I am using HF Transformers to finetune a model on a custom dataset.
I already had it working natively using HF on a GPU but I cannot reproduce same results on Ray.
I pickled the train and eval datasets to make sure everything is exactly same for then native vs Ray case.
Without Ray, it works fine and accuracy is changing across epochs, however, on Ray, model is always producing exactly same accuracy (up to 10th decimal point) on 10 epochs. I verified multiple times.
I am using same hyperparameters for both trials. I am also training on one node with one GPU on Ray so distributed training should not be the issue.

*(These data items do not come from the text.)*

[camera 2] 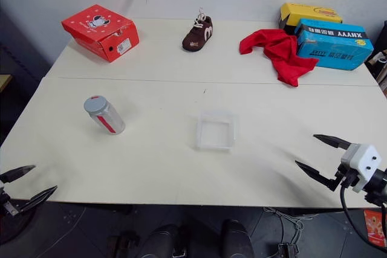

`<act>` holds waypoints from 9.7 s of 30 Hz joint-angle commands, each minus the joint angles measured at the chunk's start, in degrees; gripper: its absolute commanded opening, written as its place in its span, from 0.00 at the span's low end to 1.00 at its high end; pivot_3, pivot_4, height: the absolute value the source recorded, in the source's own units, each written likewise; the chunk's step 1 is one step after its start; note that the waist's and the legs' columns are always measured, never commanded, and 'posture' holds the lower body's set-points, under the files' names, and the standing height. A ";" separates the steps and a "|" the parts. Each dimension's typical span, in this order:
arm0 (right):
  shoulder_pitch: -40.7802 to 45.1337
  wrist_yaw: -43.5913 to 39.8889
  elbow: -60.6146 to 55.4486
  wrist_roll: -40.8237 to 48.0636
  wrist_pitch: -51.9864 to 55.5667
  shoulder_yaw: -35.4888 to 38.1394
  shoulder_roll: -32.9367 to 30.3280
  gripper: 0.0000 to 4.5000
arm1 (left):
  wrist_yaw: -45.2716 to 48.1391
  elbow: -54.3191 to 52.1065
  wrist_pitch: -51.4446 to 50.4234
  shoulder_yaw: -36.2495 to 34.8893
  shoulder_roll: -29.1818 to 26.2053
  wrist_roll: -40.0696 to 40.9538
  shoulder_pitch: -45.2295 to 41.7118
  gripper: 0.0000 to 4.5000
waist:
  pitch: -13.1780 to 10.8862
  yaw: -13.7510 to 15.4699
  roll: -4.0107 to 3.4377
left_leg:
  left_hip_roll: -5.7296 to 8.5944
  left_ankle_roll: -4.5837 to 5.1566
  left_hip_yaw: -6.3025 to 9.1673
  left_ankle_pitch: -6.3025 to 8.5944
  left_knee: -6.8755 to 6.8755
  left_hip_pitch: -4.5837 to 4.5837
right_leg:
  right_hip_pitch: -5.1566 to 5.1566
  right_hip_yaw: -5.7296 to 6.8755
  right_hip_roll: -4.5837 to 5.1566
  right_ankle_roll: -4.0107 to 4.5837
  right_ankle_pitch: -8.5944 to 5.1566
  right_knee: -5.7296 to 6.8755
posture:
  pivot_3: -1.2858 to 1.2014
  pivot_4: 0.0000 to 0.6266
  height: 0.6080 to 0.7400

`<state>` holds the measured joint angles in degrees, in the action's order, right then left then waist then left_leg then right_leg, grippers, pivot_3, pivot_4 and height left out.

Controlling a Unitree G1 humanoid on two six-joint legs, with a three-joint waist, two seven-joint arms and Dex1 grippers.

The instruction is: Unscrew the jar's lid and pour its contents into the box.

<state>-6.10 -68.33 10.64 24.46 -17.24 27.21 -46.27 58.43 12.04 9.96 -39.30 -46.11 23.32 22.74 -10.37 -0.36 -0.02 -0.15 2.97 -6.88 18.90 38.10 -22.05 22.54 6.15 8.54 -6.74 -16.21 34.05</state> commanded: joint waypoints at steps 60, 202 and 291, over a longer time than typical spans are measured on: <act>-0.89 -8.13 -6.43 13.05 -5.93 -6.05 15.96 1.00 | -55.31 -32.18 -19.09 20.62 34.25 -13.14 -23.02 0.99 | 0.32 0.55 0.27 | 0.02 -0.07 -0.13 -0.24 0.11 0.42 | -0.20 -0.12 -0.02 0.11 -0.06 0.60 | 0.52 0.24 1.00; 44.81 21.57 -37.33 15.88 55.64 -30.44 14.71 1.00 | -0.41 -22.90 -31.74 49.22 23.74 3.75 -55.09 0.52 | 0.09 0.36 0.21 | 0.34 0.48 0.59 -0.76 0.35 -0.45 | -0.08 1.44 -0.12 0.00 0.00 0.59 | 0.52 0.24 1.00; 41.36 16.10 -33.69 17.84 55.27 -28.47 12.88 1.00 | -1.47 -23.07 -29.45 47.77 22.19 3.41 -53.11 0.52 | 0.09 0.33 0.21 | 0.36 0.48 0.64 -0.80 0.34 -0.48 | -0.09 1.49 -0.10 -0.01 0.00 0.58 | 0.52 0.24 1.00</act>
<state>35.23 -51.31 -21.94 40.58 38.74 -3.63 -33.02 57.07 -8.58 -19.99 9.16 -23.74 26.50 -30.59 -10.27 -0.03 0.19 0.21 3.45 -6.24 18.10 38.44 -22.54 22.45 7.64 8.44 -6.75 -16.21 34.63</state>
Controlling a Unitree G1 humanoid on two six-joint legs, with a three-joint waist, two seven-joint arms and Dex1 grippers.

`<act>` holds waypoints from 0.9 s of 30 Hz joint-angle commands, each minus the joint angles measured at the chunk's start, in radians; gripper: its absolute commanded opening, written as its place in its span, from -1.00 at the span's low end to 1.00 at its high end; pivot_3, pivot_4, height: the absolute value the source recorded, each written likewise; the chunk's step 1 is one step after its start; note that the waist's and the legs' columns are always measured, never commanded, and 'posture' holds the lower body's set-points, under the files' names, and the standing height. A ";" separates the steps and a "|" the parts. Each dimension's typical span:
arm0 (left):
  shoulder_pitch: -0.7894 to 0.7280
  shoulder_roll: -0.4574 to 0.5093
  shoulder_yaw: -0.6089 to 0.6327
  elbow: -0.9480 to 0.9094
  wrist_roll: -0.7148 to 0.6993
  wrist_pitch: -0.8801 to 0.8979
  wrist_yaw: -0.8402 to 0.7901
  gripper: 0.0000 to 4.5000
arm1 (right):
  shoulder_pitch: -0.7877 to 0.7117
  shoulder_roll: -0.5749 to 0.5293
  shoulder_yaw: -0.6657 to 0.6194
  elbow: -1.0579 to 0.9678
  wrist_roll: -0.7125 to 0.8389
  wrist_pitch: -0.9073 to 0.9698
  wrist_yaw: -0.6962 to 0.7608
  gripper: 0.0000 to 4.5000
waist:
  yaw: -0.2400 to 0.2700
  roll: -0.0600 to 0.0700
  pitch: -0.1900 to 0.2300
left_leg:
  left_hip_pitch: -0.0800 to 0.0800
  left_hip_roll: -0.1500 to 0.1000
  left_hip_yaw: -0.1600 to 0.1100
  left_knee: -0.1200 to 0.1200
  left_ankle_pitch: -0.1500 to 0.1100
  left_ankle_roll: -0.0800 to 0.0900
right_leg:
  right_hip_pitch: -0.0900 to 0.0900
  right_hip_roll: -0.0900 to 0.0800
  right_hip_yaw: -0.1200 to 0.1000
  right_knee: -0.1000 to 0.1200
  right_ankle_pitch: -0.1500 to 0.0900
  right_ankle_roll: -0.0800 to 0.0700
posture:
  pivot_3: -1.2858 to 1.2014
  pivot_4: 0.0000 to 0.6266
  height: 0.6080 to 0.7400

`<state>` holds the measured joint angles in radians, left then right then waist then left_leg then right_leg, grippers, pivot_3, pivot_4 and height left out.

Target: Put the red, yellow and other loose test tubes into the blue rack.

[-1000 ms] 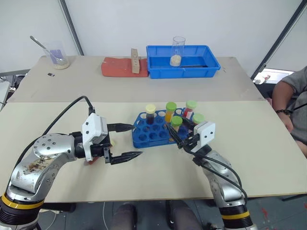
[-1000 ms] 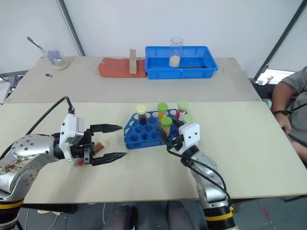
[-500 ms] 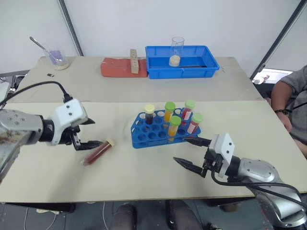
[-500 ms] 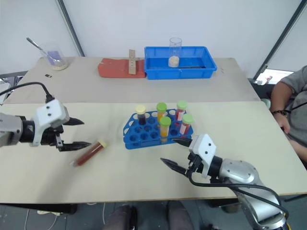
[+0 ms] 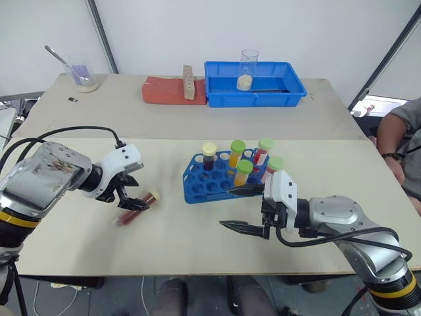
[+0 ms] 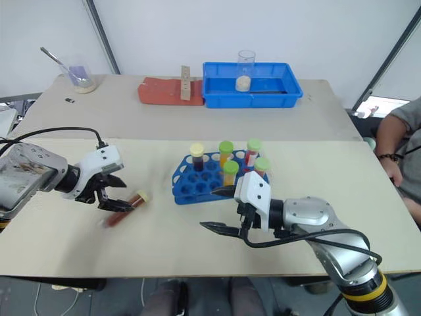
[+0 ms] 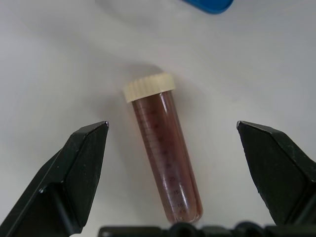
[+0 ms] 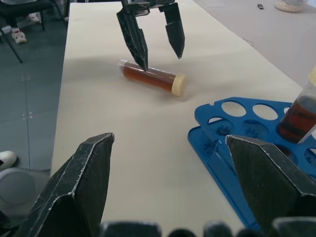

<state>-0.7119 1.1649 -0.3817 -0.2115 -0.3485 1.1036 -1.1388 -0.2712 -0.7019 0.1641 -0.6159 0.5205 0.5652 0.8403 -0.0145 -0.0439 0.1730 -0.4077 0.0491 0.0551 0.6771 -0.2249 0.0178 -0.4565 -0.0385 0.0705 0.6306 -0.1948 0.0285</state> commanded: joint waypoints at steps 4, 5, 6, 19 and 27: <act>-0.042 -0.023 -0.083 0.028 0.089 0.022 0.007 1.00 | -0.035 -0.009 -0.023 -0.016 0.017 -0.004 0.031 0.79 | 0.000 0.000 0.000 | 0.000 0.000 0.000 0.000 0.000 0.000 | 0.000 0.000 0.000 0.000 0.000 0.000 | 0.03 -0.52 1.00; -0.048 -0.038 -0.092 0.039 0.094 0.036 0.014 1.00 | -0.037 -0.009 -0.022 -0.015 0.015 -0.004 0.033 0.79 | 0.001 0.000 0.000 | 0.000 0.000 0.000 0.000 0.000 0.000 | 0.000 0.000 0.000 0.000 0.000 0.000 | 0.03 -0.52 1.00; -0.058 -0.059 -0.100 0.056 0.098 0.050 0.019 1.00 | -0.039 -0.010 -0.019 -0.015 0.009 -0.006 0.034 0.79 | 0.002 0.000 0.000 | 0.000 0.000 -0.001 0.001 0.000 0.000 | 0.000 0.000 0.000 0.001 0.000 0.000 | 0.03 -0.52 1.00; -0.116 -0.169 -0.190 0.220 0.206 -0.009 0.016 0.61 | -0.056 -0.010 -0.043 -0.072 0.066 0.067 0.013 0.80 | 0.001 0.000 0.000 | -0.001 -0.001 -0.002 0.002 0.000 0.000 | 0.000 0.000 0.000 0.002 0.004 0.007 | 0.03 -0.52 1.00; -0.097 -0.199 -0.185 0.256 0.256 -0.061 0.009 -0.59 | -0.056 -0.015 -0.064 -0.093 0.091 0.108 -0.012 0.80 | 0.003 0.000 0.000 | 0.000 -0.001 -0.002 0.003 0.000 0.000 | 0.001 0.000 0.000 0.001 0.005 0.007 | 0.03 -0.52 1.00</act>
<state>-0.8214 0.9756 -0.5642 0.0400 -0.1050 1.0579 -1.1237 -0.3122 -0.7069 0.1405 -0.6687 0.5925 0.6671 0.8339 -0.0112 -0.0440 0.1728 -0.4080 0.0483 0.0530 0.6798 -0.2248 0.0179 -0.4552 -0.0384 0.0706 0.6319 -0.1900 0.0357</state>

I am loading pickled Torch datasets like follows and then converting them to Ray datasets.
Native HF is using the torch datasets directly while Ray HF is using Ray datasets.
I noticed that the Torch datasets that have Tensors are converted to numpy arrays when converted to Ray, but technically Ray is converting them back to Tensors before calling the model and it is not giving any errors.
Any thoughts about what could be the issue?
train_dataset = pickle.loads(TRAIN_DATA)
dev_dataset = pickle.loads(EVAL_DATA)
ray_train_ds = ray.data.from_torch(train_dataset)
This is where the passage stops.